Utterly original and often hilarious imagery is what I think made this book so special. One of my favorite examples: “The full Beaver Moon sat in the sky like a woman who'd just had a face-lift, the patient concealed behind a bandage of gauzy clouds”. Get out of here. I love that sentence so much, and the book is chock-full of sentences like that. Normally when I'm reading excessive similes and metaphors I start groaning internally. Not this time.
I don't even want to talk about the plot because I am just so damn ecstatic about how much I enjoyed the language, the structure, and the mic-dropping truths Barry lays out along the way sans blatant agenda pushing. This book's time period missed me by about two decades, so I didn't have the nostalgia factor of being a teenager in the late 80's. I think if you did have that experience, you might enjoy it even more. But even though some references went over my head, it didn't detract from a thoroughly enjoyable reading experience. HIGHLY recommend if you want something weird, different, and funny that will make you want to high five the English language. Field Field Field!

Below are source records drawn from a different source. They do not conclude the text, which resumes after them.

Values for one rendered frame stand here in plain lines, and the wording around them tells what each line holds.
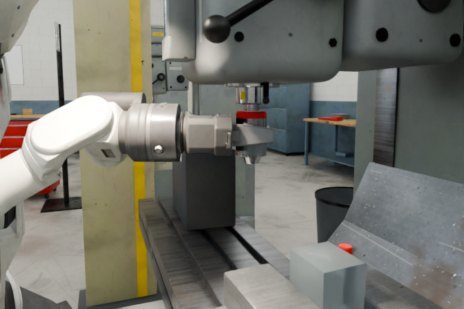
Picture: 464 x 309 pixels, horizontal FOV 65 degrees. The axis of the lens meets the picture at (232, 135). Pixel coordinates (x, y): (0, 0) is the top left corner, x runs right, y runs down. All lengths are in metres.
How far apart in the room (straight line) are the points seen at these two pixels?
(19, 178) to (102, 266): 1.92
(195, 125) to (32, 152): 0.22
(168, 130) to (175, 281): 0.28
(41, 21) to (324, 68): 9.36
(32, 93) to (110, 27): 7.44
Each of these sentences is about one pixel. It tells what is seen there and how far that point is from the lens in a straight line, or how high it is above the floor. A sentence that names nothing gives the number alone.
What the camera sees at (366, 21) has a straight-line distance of 0.52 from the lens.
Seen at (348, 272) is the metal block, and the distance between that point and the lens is 0.39.
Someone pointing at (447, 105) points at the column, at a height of 1.28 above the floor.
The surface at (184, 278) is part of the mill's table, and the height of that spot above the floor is 0.98.
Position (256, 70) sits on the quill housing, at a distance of 0.45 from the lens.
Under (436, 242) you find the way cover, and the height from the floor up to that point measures 1.04.
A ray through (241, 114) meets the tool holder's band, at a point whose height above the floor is 1.26.
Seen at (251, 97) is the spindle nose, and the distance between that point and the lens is 0.52.
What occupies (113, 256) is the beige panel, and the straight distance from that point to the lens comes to 2.43.
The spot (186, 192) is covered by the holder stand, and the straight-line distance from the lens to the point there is 0.84.
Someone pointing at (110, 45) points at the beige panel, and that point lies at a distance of 2.24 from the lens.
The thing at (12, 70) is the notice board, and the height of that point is 1.89.
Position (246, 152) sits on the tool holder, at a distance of 0.53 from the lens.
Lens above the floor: 1.29
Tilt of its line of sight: 6 degrees down
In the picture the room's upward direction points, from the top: straight up
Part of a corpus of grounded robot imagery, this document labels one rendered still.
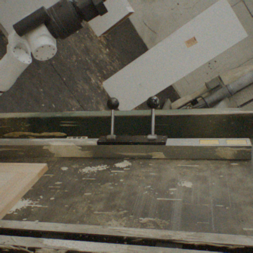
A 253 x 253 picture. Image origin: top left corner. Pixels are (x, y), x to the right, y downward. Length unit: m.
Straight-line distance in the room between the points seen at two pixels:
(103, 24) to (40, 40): 5.10
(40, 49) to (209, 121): 0.59
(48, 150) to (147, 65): 3.75
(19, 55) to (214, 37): 3.76
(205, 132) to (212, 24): 3.48
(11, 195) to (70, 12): 0.48
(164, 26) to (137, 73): 4.43
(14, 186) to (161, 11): 8.36
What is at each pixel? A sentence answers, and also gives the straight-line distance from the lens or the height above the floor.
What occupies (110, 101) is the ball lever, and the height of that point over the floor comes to 1.45.
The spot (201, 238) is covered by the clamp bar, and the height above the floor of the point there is 1.63.
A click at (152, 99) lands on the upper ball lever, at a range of 0.90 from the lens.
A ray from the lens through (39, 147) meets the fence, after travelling 1.00.
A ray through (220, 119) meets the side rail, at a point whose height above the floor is 1.66.
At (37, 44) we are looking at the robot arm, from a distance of 0.89.
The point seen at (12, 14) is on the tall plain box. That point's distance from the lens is 3.59.
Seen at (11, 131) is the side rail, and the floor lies 0.96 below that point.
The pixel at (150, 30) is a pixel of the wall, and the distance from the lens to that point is 9.05.
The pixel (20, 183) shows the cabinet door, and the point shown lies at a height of 1.22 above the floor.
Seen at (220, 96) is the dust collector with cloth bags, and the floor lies 1.21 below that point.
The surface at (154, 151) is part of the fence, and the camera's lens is 0.89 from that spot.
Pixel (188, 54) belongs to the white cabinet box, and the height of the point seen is 1.30.
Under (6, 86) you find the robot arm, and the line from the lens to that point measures 1.02.
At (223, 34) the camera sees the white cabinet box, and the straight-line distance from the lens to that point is 4.54.
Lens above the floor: 1.80
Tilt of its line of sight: 22 degrees down
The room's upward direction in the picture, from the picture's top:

Something magical happened while I read this book. I would sit, I swear, for hours and read it. I loved every minute of it. But no matter how much I read, the Kindle percent never changed. I can't explain it, it's as if We Ride Upon Sticks was secretly a 1200 page book that says it's 384 pages. Anyway, that's why it seems like it took me a month to read it.
Sticks made me laugh out loud, cringe, feel nostalgic, and want to practice witchcraft, for a hot minute. This would have been amazing to listen to on audio, but I think I'm still way down on the hold's list for that format. It would make such a rad movie. I have to say that I never, not once, could guess where it was going to next and that made it so much more fun to read.
The Danvers Falcons, all of them, are winners in my book.